- Writing career
- Pen name: Atticus
- Website: www.atticuspoetry.com

= Atticus (poet) =

Anonymous poet

Atticus is the pseudonym of an anonymous Canadian poet. He is the author of five books, including The Dark Between Stars and The Truth About Magic, both of which are New York Times Best Sellers.

Atticus writes poetry, epigrams, and aphorisms incorporating themes of love, relationships, and adventure. Atticus made the decision to remain anonymous after losing a famous friend to addiction in 2017. In 2018, another poet, Collin Yost, revealed his identity as former MTV star Duncan Penn.

== Career ==
Atticus began writing poetry in 2013 after being inspired by a friendship with the American actor Michael Madsen. He wrote his first poem in Paris in 2013. Atticus chooses to remain anonymous as a symbol of spreading art with fame after losing a celebrity friend to addiction. Atticus has been a long supporter of the nonprofit To Write Love On Her Arms, which supports mental health services and awareness for youth.
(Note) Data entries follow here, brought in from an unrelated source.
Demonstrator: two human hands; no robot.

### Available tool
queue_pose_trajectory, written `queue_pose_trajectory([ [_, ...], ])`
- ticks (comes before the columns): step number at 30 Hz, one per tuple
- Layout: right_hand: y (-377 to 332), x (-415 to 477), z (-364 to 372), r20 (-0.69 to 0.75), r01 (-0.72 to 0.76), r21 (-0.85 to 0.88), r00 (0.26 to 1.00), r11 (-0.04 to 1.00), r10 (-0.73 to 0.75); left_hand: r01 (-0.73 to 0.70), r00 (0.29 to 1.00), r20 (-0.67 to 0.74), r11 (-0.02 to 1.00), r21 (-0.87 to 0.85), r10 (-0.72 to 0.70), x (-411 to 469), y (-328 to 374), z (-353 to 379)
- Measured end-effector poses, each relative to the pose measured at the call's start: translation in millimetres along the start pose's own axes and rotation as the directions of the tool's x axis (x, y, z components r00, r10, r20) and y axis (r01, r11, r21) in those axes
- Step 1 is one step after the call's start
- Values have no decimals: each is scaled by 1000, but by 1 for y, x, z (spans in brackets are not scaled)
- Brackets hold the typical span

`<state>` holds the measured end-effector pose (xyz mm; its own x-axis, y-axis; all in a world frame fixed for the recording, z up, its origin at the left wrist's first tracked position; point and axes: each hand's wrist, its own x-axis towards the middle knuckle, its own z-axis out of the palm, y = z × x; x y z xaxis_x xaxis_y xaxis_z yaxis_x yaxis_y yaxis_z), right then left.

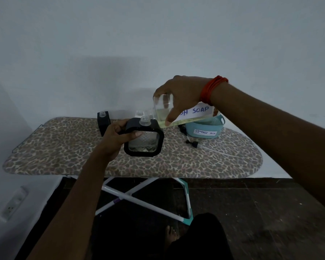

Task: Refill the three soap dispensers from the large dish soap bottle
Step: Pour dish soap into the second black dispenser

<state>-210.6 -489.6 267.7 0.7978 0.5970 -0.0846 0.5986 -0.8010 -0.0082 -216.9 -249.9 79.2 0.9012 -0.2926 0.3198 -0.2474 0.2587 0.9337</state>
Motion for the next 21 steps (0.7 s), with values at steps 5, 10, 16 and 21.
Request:
queue_pose_trajectory([
  [5, 2, 0, 1, -10, 3, 9, 1000, 1000, -3, 0, 1000, -20, 1000, -5, 0, 2, -1, -1],
  [10, 2, -1, 1, -8, -6, 16, 1000, 1000, 6, 3, 1000, -30, 1000, 5, -3, 1, -2, 1],
  [16, 4, 2, 3, -6, -1, 5, 1000, 1000, 1, 7, 1000, -22, 1000, 7, -7, -1, 3, 4],
  [21, 5, 2, 2, -4, 9, 10, 1000, 1000, -9, -10, 1000, -7, 1000, 9, 10, 0, 2, 3],
])
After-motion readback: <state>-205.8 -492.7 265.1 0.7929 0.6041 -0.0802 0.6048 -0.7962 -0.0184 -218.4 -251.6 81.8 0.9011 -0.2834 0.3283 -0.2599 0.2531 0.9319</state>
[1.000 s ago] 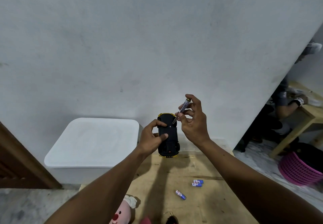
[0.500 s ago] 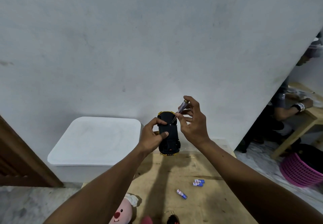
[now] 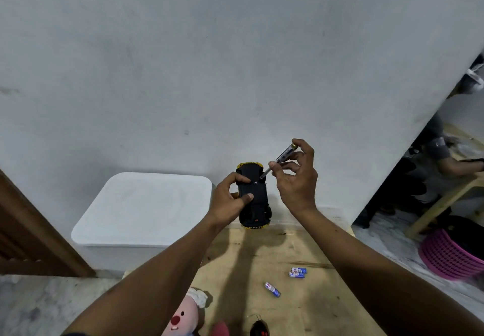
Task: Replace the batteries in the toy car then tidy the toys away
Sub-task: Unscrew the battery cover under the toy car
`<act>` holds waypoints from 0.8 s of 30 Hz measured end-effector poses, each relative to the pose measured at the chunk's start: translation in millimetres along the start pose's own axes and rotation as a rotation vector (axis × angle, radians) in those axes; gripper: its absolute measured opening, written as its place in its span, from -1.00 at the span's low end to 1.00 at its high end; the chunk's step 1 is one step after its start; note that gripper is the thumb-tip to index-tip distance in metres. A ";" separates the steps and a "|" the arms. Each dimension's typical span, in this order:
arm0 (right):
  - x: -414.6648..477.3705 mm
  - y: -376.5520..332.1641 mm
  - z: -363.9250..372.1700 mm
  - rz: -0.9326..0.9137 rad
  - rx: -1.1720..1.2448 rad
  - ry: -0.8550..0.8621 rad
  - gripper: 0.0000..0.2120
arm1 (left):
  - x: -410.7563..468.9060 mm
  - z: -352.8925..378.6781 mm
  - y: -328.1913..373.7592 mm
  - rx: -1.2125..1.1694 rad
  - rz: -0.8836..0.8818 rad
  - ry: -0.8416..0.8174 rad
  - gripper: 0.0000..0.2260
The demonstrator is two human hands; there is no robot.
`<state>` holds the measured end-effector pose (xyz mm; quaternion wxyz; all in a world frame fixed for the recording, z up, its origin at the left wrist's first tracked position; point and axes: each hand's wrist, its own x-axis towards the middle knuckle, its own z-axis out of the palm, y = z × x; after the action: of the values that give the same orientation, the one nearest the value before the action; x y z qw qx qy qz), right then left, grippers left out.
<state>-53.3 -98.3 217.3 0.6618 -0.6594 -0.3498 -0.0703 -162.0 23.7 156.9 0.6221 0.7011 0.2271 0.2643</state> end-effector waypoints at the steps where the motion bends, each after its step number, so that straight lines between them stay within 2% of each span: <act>1: 0.1 -0.6 0.1 0.009 0.004 0.008 -0.43 | 0.2 0.5 0.3 0.005 -0.004 0.003 -0.74; 24: -1.7 6.3 6.9 -0.051 0.017 -0.094 -0.42 | 4.2 -3.5 0.9 0.018 0.007 -0.003 -0.74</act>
<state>-53.6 -91.8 210.3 0.6482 -0.6471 -0.3978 -0.0530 -161.1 29.0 158.4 0.6152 0.7077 0.2261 0.2637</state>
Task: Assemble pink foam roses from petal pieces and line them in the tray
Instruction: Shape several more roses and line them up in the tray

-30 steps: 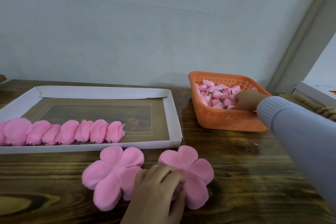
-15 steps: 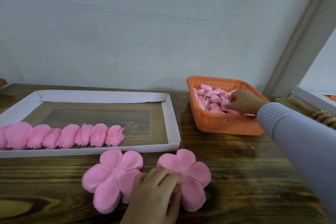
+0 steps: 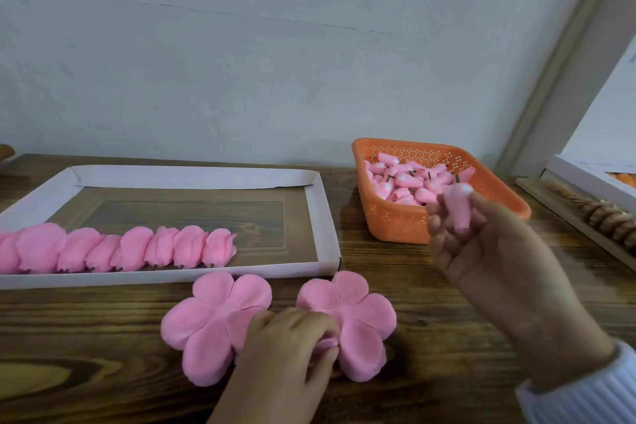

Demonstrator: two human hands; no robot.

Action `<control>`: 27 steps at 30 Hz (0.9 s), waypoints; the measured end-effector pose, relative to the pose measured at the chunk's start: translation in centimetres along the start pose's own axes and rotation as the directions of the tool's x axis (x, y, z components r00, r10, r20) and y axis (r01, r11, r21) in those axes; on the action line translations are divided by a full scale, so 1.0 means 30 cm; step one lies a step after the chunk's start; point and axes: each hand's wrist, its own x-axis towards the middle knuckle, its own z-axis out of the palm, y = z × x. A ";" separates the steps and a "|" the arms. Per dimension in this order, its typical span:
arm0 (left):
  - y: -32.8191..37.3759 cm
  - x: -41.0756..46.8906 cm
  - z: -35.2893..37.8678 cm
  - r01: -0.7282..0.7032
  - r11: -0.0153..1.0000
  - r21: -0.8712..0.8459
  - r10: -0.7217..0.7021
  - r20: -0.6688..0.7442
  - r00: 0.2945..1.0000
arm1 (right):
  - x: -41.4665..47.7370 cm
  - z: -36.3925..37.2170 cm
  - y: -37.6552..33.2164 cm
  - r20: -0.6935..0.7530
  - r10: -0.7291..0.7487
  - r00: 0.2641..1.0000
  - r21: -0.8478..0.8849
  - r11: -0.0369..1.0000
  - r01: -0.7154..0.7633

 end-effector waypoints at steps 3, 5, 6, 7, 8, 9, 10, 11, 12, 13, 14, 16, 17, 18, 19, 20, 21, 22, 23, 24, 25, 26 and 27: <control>0.004 0.003 -0.015 0.028 0.998 -0.051 -0.026 0.030 0.999 | -0.059 0.008 0.083 0.018 0.051 0.999 -0.028 0.998 -0.051; 0.007 0.007 -0.023 0.030 0.998 -0.054 -0.028 0.035 0.999 | -0.075 0.009 0.151 -0.025 0.014 1.000 -0.123 0.992 -0.017; 0.005 0.007 -0.025 0.041 0.996 -0.079 -0.039 0.038 0.999 | -0.080 0.005 0.181 -0.046 -0.030 0.998 -0.192 0.981 0.021; 0.001 0.004 -0.026 0.071 0.991 -0.109 -0.068 0.035 0.997 | -0.082 0.003 0.205 -0.060 -0.072 0.996 -0.267 0.962 0.053; -0.006 0.002 -0.024 0.107 0.984 -0.139 -0.104 0.028 0.994 | -0.084 0.002 0.224 -0.063 -0.104 0.993 -0.344 0.936 0.076; -0.013 -0.002 -0.024 0.140 0.976 -0.168 -0.137 0.030 0.990 | -0.088 -0.001 0.239 -0.054 -0.123 0.991 -0.414 0.906 0.090; -0.018 -0.004 -0.025 0.157 0.970 -0.185 -0.156 0.021 0.988 | -0.090 -0.002 0.249 -0.039 -0.130 0.991 -0.472 0.876 0.096; -0.020 -0.004 -0.027 0.157 0.969 -0.191 -0.160 0.003 0.987 | -0.094 -0.004 0.256 -0.021 -0.127 0.992 -0.520 0.849 0.097; -0.018 -0.003 -0.030 0.148 0.970 -0.192 -0.154 -0.013 0.988 | -0.097 -0.003 0.260 0.000 -0.120 0.993 -0.560 0.822 0.099; -0.015 -0.001 -0.032 0.137 0.973 -0.186 -0.143 -0.019 0.990 | -0.101 -0.001 0.264 0.019 -0.114 0.993 -0.589 0.802 0.103; -0.012 0.002 -0.034 0.129 0.976 -0.177 -0.134 -0.019 0.991 | -0.102 0.001 0.266 0.031 -0.110 0.993 -0.603 0.791 0.106; -0.009 0.001 -0.036 0.123 0.978 -0.169 -0.127 -0.015 0.992 | -0.104 0.000 0.269 0.058 -0.110 0.992 -0.611 0.782 0.123; -0.010 -0.001 -0.039 0.130 0.979 -0.159 -0.133 -0.010 0.991 | -0.105 -0.002 0.269 0.075 -0.113 0.991 -0.616 0.776 0.135; -0.011 -0.002 -0.042 0.142 0.980 -0.137 -0.144 -0.008 0.989 | -0.105 -0.004 0.267 0.091 -0.119 0.989 -0.622 0.768 0.150; -0.014 -0.003 -0.045 0.148 0.983 -0.111 -0.150 -0.014 0.989 | -0.105 -0.005 0.267 0.104 -0.125 0.987 -0.629 0.760 0.163; -0.013 -0.004 -0.049 0.147 0.985 -0.087 -0.150 -0.028 0.988 | -0.106 -0.007 0.268 0.115 -0.129 0.985 -0.634 0.753 0.173; -0.010 -0.003 -0.054 0.146 0.986 -0.077 -0.148 -0.033 0.988 | -0.106 -0.009 0.269 0.125 -0.131 0.983 -0.640 0.746 0.181; -0.004 -0.002 -0.062 0.147 0.986 -0.076 -0.149 -0.024 0.988 | -0.106 -0.008 0.270 0.132 -0.133 0.982 -0.647 0.739 0.187; -0.001 0.000 -0.068 0.142 0.987 -0.073 -0.142 -0.008 0.990 | -0.106 -0.010 0.271 0.136 -0.134 0.982 -0.654 0.732 0.191; 0.002 0.000 -0.070 0.122 0.990 -0.066 -0.121 0.009 0.993 | -0.105 -0.012 0.272 0.138 -0.134 0.981 -0.660 0.726 0.192; 0.005 0.000 -0.074 0.102 0.994 -0.050 -0.100 0.025 0.995 | -0.103 -0.014 0.273 0.140 -0.133 0.981 -0.666 0.721 0.193; 0.007 -0.002 -0.077 0.092 0.995 -0.032 -0.091 0.042 0.995 | -0.101 -0.016 0.273 0.146 -0.132 0.981 -0.673 0.713 0.196; 0.007 -0.003 -0.079 0.090 0.996 -0.018 -0.089 0.058 0.994 | -0.099 -0.019 0.274 0.152 -0.130 0.980 -0.681 0.705 0.200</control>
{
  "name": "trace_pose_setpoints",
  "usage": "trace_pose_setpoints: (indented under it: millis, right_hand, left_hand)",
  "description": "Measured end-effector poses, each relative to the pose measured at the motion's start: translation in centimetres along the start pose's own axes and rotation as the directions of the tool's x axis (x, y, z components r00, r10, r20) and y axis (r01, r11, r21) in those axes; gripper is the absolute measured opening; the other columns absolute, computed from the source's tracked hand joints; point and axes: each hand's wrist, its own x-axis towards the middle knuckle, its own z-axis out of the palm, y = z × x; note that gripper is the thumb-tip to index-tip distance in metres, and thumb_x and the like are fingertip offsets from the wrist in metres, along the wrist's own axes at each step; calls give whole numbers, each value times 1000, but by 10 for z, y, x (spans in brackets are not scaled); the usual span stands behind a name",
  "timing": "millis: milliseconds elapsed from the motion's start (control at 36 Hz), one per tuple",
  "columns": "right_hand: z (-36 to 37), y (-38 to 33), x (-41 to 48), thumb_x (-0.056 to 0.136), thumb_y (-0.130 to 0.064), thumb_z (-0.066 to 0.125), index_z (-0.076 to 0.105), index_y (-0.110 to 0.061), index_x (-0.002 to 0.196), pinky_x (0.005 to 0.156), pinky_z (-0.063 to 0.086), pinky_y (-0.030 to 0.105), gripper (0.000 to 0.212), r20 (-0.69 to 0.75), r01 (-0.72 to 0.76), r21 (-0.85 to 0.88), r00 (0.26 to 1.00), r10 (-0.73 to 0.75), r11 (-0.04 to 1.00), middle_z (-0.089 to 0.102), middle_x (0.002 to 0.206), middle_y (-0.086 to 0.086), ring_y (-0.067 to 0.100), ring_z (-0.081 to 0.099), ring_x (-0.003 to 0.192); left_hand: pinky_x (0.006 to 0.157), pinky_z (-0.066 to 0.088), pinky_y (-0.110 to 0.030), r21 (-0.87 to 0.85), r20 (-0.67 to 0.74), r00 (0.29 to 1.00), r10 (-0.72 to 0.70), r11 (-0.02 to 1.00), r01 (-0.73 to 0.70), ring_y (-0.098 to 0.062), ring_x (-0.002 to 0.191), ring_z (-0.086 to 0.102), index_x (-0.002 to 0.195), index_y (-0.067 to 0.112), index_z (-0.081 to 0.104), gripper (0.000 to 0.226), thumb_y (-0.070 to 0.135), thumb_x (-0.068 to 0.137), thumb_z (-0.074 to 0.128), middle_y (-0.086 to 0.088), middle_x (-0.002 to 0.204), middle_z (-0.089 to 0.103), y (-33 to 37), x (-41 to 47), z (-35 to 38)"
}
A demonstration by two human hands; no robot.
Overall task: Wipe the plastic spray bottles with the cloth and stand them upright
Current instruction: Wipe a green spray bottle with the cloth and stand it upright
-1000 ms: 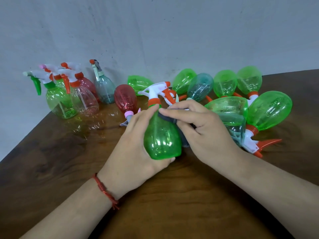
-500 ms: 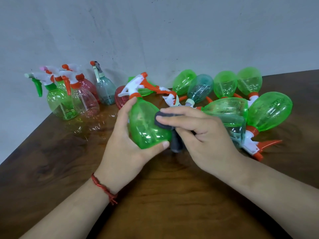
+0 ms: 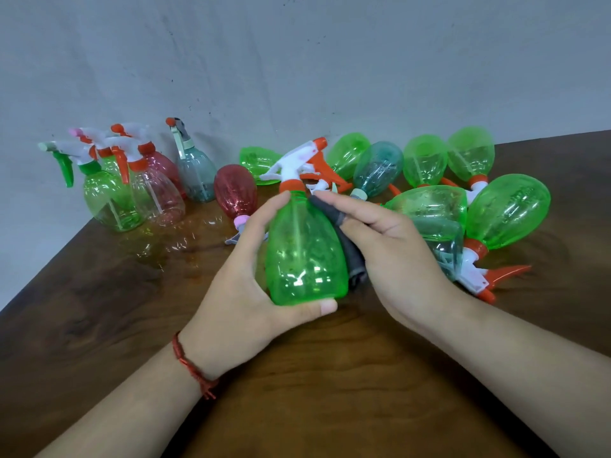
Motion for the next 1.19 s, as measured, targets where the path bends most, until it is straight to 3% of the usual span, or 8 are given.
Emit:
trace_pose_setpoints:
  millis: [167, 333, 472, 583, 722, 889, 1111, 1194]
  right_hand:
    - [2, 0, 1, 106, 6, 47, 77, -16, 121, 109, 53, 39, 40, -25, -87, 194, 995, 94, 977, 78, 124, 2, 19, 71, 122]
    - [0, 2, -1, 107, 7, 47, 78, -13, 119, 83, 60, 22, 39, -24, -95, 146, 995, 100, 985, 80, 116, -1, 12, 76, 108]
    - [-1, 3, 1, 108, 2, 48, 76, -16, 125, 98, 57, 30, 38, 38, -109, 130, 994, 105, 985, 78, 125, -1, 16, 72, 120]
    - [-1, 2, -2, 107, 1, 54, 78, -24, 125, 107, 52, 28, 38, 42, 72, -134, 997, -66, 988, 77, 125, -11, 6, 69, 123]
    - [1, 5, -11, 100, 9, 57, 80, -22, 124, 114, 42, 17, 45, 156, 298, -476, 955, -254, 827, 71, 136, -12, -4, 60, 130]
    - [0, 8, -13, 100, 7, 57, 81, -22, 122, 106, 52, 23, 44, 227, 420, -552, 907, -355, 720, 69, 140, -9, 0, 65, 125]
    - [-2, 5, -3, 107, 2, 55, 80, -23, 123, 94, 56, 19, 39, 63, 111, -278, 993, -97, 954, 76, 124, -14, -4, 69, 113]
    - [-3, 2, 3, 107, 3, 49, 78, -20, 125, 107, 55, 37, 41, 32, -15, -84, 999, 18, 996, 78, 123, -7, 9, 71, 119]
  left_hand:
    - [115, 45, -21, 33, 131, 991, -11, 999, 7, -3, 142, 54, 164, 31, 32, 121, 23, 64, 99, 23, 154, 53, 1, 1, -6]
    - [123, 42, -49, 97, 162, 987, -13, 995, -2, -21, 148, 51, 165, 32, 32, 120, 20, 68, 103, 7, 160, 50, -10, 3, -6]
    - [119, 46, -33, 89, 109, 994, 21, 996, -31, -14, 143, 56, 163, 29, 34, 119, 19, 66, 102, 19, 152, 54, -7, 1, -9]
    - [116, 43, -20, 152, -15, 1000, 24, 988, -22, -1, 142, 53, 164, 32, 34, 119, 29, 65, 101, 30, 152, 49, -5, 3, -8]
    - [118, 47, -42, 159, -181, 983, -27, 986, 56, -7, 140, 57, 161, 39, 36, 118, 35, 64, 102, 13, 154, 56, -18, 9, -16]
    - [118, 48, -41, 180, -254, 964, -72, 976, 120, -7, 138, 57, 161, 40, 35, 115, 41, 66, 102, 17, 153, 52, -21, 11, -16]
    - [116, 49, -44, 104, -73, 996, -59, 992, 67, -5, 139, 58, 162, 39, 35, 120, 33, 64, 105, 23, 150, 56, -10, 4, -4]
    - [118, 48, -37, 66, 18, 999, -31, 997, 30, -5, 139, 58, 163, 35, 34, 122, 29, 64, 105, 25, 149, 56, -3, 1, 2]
In 2022, Atticus launched Lost Poet Wine with the American spirit company AMASS. A wine brand designed to “bring poetry and wine together”.

== Publications ==
The Dark Between Stars is a New York Times bestseller. It has been translated into fourteen languages. It was nominated for Goodreads Book of the Year in 2018.

The Truth About Magic was released on September 10, 2019, and became a New York Times bestseller. It was nominated for Goodreads Book of the Year in 2019.

Love Her Wild is his debut book. It was a nationally and internationally bestselling book. It has been translated into 14 languages, including German, Spanish, French, Italian, and Portuguese, and was nominated for Goodreads Book of the Year.

LVOE: Poems, Epigrams & Aphorisms was released on November 1, 2022. It was an Instant International and National Bestseller.

SPARK: The One Sentence Journal is a short-form journal released by Atticus to promote joy and positive mental health.

The Best of Atticus Collection: In Nov 2023, Atticus released a “Best Of” collection of favorite poems.

LVOE Vol II: Poems, Epigrams & Aphorisms was released on Feb 15th, 2024. It was an Instant International and National Bestseller.

== Reception ==
In 2016, Atticus was named the #1 Poet To Follow by Teen Vogue magazine. In 2022, The Times called Atticus “Byron for the Instagram generation” and the same year, he was named "The World's Most Tattooable Poet" by Galore Magazine.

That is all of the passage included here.